Posted on 05/03/2024 9:50:50 PM PDT by SeekAndFind

Suzanne Venker’s latest book, How to Build a Better Life, distills her countercultural, practical, and effective life advice for women.

Everyone wants to talk about what’s wrong with men, whether it’s “toxic masculinity,” “men without work,” “the end of men,” the longhouse, or the need for men to “clean their rooms.” Not so many people, however, want to talk about what’s wrong with women. Even the longhouse complaint is that women are too successful:

As of 2022, women held 52 percent of professional-managerial roles in the U.S. Women earn more than 57 percent of bachelor degrees, 61 percent of master’s degrees, and 54 percent of doctoral degrees.
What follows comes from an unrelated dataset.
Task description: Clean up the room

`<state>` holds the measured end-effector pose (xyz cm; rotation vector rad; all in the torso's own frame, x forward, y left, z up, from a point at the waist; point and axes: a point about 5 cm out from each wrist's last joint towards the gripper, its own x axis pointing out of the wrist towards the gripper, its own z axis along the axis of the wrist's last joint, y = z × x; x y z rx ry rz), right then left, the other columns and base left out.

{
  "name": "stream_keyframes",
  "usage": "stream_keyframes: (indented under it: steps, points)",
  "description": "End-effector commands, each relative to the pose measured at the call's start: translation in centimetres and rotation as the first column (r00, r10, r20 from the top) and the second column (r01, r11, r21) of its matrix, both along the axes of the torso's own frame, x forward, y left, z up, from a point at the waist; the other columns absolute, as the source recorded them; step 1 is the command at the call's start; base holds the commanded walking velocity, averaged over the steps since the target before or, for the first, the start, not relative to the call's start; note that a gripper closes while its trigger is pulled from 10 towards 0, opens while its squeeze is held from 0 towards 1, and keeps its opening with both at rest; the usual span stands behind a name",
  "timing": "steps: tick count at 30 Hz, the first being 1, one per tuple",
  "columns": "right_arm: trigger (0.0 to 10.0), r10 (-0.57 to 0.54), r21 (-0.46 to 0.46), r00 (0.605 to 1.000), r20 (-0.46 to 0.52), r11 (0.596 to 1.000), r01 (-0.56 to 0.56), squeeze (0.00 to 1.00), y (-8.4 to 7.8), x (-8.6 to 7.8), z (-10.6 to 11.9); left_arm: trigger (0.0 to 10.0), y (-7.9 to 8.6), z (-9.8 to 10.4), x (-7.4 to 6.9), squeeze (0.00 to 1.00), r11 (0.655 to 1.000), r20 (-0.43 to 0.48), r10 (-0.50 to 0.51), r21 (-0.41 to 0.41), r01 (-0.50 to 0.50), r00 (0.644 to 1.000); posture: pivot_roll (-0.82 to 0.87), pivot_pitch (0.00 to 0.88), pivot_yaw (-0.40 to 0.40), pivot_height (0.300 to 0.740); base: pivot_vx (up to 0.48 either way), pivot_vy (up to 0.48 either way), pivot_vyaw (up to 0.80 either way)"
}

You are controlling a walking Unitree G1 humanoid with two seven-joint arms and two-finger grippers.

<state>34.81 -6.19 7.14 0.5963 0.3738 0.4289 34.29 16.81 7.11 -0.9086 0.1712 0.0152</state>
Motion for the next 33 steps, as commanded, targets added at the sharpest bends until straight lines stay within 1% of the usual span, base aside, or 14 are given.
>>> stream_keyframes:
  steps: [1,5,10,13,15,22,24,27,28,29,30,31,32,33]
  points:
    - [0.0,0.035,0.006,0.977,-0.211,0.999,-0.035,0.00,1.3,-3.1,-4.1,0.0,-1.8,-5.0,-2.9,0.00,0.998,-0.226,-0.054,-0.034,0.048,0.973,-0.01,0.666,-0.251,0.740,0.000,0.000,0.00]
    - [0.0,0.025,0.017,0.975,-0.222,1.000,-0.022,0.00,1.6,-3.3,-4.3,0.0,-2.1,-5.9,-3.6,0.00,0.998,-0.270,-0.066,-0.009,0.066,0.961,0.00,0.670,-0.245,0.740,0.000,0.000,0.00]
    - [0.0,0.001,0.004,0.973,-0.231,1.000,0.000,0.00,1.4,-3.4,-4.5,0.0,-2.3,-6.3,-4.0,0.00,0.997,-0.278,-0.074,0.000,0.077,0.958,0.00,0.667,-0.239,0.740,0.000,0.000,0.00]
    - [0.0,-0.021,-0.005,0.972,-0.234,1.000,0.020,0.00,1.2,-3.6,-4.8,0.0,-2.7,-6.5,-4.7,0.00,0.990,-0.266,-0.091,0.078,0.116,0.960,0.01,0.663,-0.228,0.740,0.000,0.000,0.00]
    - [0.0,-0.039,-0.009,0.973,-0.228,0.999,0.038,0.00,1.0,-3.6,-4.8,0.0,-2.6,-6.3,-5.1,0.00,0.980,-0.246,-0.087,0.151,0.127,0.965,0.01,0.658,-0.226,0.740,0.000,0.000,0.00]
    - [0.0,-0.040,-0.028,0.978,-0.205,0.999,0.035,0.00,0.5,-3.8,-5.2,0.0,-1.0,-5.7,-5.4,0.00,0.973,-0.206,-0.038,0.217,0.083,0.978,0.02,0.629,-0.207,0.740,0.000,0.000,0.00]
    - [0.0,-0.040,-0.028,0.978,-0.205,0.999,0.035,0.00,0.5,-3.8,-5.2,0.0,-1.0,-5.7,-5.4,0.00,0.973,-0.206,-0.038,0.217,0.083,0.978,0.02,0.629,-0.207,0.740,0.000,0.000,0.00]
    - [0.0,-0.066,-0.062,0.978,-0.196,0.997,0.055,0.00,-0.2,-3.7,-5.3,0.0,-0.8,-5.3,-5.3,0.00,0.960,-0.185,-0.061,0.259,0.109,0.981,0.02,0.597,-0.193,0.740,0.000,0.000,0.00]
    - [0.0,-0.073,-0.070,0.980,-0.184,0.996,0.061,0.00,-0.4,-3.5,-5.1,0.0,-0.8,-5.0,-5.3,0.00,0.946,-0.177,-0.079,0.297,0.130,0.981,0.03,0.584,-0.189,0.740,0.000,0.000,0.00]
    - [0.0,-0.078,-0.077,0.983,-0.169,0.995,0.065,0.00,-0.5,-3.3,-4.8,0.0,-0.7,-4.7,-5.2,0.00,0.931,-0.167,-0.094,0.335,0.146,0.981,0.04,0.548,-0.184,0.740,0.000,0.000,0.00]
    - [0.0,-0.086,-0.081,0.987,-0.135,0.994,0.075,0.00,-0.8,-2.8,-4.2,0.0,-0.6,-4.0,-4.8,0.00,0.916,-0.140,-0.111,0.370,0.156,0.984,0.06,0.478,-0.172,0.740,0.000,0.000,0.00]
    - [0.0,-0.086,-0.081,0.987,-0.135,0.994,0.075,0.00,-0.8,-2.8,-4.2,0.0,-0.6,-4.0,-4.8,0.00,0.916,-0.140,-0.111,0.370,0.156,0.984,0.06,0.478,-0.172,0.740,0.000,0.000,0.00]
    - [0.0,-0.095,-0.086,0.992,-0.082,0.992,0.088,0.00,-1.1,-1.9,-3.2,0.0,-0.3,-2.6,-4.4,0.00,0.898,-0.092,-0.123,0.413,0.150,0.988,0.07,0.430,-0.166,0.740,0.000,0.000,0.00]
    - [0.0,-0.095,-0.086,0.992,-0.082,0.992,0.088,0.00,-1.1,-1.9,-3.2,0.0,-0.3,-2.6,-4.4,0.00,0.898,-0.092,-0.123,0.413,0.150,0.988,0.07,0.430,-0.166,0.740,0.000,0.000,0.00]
And because they are overrepresented in professions, such as human resource management (73 percent) and compliance officers (57 percent), that determine workplace behavioral norms, they have an outsized influence on professional culture, which itself has an outsized influence on American culture more generally.

The bureaucracy that controls Western life is feminized, the longhouse argument goes; implying that women have won. But is that true? Is it “winning” for women to wield power at the expense of their sexual counterparts, the other half of humanity, without which there is no humanity? Are women happier ostensibly being in charge? It seems obvious the answer to that is a resounding no.

Our society offers very few generally accepted successful strategies for helping both men and women achieve happiness through maturity. The women might look better on their resumes, but they’re also a skyrocketing majority of antidepressant and other pharmaceutical users. And it sure doesn’t satisfy women that they can kick tail in the office if their apartments are filled with cats, houseplants, and vacation pictures because the available men aren’t working toward family-sustaining salaries or interested in trying to lead even one slightly fractious and anxious woman on the quintessential life adventure of growing a family.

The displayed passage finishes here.